OK, it can be done and I have done it, too, if I had no other choice. But I
prefer not to do so. And you can bet money on the fact that a few months or
years later, the report format changes because someone modified the report
program and then your program goes down in flames ... that's probably going
to cause a 3am phone call from a panicked operator ... I like to avoid that
kind of disturbances.
Alternatively, if you cannot process the input file, for whatever the
reason, try and see if you can get a data file containing the needed
information.
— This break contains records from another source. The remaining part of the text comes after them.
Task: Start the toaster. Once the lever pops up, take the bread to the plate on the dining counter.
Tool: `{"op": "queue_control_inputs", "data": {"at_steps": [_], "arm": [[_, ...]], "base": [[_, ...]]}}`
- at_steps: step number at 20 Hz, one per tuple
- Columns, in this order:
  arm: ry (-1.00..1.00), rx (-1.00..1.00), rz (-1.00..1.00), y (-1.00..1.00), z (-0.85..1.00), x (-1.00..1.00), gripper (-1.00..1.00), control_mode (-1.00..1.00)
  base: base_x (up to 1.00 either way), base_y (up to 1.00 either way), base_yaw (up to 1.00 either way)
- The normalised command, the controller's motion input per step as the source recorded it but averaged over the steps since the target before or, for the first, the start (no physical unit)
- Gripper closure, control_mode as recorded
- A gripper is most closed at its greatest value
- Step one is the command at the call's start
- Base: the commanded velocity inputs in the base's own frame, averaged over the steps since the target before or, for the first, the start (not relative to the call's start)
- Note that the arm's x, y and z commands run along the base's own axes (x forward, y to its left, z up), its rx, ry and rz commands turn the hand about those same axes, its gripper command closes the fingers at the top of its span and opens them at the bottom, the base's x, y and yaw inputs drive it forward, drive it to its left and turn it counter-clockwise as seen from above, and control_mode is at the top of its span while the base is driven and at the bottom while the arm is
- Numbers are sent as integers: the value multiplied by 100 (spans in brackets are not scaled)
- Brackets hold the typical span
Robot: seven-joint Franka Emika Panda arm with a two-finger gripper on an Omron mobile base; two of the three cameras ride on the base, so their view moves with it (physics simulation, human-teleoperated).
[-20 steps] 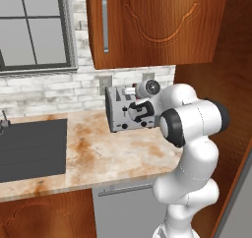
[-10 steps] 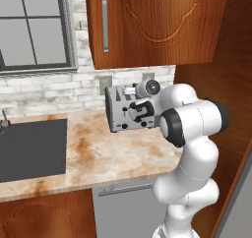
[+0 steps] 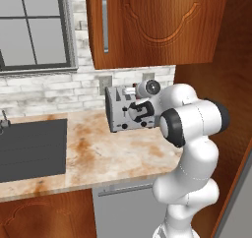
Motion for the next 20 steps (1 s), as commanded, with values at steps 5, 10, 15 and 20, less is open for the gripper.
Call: {"op": "queue_control_inputs", "data": {"at_steps": [5,10,15,20], "arm": [[0,0,0,0,3,0,100,-100],[-1,0,0,0,9,0,100,-100],[-2,0,0,0,17,0,100,-100],[0,0,0,0,26,0,100,-100]], "base": [[0,0,0],[0,0,0],[0,0,0],[0,0,0]]}}
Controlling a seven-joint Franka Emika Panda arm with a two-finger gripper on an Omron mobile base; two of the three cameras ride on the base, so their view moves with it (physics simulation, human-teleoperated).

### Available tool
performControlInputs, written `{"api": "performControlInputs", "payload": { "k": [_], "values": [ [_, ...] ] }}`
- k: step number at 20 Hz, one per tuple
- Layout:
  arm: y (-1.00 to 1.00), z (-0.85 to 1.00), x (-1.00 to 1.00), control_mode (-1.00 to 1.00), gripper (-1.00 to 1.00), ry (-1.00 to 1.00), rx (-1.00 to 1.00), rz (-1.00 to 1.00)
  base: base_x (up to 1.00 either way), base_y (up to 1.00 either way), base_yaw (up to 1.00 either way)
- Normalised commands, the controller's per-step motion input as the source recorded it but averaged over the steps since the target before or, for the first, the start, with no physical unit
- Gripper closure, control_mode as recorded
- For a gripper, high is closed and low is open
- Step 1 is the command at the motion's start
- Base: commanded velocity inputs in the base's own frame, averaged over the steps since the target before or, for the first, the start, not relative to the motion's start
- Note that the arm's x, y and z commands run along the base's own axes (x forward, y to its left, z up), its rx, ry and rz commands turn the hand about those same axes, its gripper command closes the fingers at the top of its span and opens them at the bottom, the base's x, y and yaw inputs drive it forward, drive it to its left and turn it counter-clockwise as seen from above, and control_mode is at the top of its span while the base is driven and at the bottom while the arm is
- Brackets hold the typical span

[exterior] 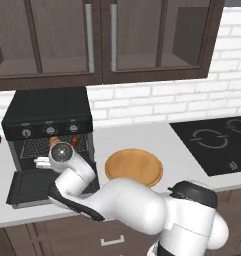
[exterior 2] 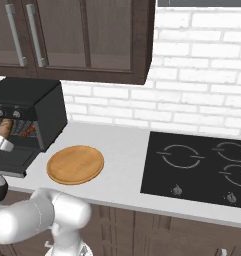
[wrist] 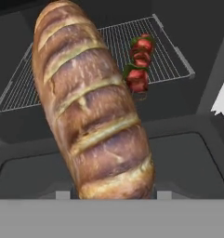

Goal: Pick up the kebab skewer and baguette bread, and place them inside the toaster oven. Close the toaster oven door and start by setting the timer.

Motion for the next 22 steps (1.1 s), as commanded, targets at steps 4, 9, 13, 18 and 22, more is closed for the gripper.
{"api": "performControlInputs", "payload": {
  "k": [4, 9, 13, 18, 22],
  "values": [
    [0.13, 0.0, 0.41, -1.0, 1.0, 0.0, 0.0, 0.0, 0.0, 0.0, 0.0],
    [0.34, 0.0, 0.35, -1.0, 1.0, -0.03, -0.01, 0.0, 0.0, 0.0, 0.0],
    [0.21, -0.1, 0.26, -1.0, 1.0, -0.11, -0.01, 0.0, 0.0, 0.0, 0.0],
    [0.06, -0.13, 0.07, -1.0, 1.0, -0.17, 0.0, 0.0, 0.0, 0.0, 0.0],
    [0.0, 0.08, 0.11, -1.0, 1.0, 0.0, 0.0, 0.0, 0.0, 0.0, 0.0]
  ]
}}
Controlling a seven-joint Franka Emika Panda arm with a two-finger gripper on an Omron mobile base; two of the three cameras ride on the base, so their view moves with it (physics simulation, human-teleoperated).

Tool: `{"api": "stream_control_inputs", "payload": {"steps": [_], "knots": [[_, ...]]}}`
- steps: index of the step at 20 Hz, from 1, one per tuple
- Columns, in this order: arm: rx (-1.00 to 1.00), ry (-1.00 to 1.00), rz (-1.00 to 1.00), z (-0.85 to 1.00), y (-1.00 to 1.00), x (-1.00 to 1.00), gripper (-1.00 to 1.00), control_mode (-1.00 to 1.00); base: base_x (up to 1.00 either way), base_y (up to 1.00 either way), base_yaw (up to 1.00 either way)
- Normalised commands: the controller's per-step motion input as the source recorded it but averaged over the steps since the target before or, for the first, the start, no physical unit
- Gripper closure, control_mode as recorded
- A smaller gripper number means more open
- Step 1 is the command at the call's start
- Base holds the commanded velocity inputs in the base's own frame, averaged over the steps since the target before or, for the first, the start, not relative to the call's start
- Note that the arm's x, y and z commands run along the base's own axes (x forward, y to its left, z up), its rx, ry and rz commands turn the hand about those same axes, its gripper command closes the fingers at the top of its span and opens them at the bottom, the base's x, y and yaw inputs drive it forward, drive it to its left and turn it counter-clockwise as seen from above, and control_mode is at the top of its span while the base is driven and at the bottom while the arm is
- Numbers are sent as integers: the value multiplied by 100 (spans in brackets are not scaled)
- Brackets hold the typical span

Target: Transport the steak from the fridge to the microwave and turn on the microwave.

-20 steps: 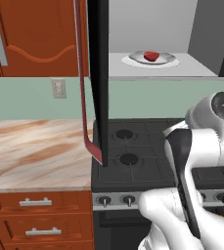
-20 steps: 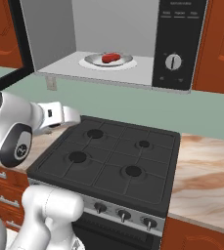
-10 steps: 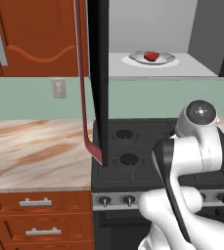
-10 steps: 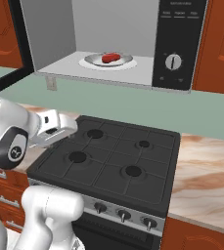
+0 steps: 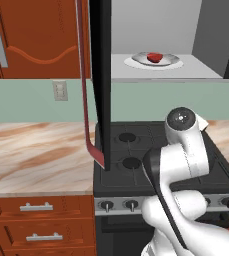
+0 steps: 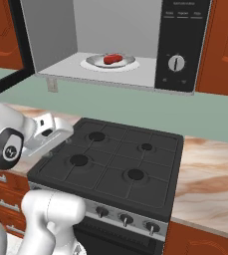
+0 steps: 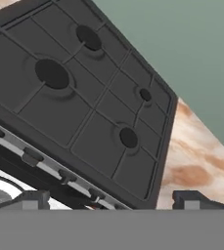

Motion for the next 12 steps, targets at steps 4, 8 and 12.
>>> {"api": "stream_control_inputs", "payload": {"steps": [4, 8, 12], "knots": [[-12, 0, 8, -48, 0, -2, -100, -100, 0, 0, 0], [-15, 0, 5, -62, 0, 0, -100, -100, 0, 0, 0], [-21, 0, 5, -57, 0, 0, -100, -100, 0, 0, 0]]}}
Change (or have someone change) the report program to also
output a data file with the information that you are looking for and then
process that data file instead of the "printed report" file. 

Regards,
Ulrich Krueger


-----Original Message-----
From: IBM Mainframe Discussion List [mailto:[EMAIL PROTECTED] On Behalf
Of Howard Brazee
Sent: Monday, September 10, 2007 09:46
To: IBM-MAIN@BAMA.UA.EDU
Subject: How would you read a report?

What would be the cleanest way to have a CoBOL program read a report
file

//             DCB=(RECFM=FB,LRECL=133,DSORG=PS)   

 

Would you copy it first, changing its format?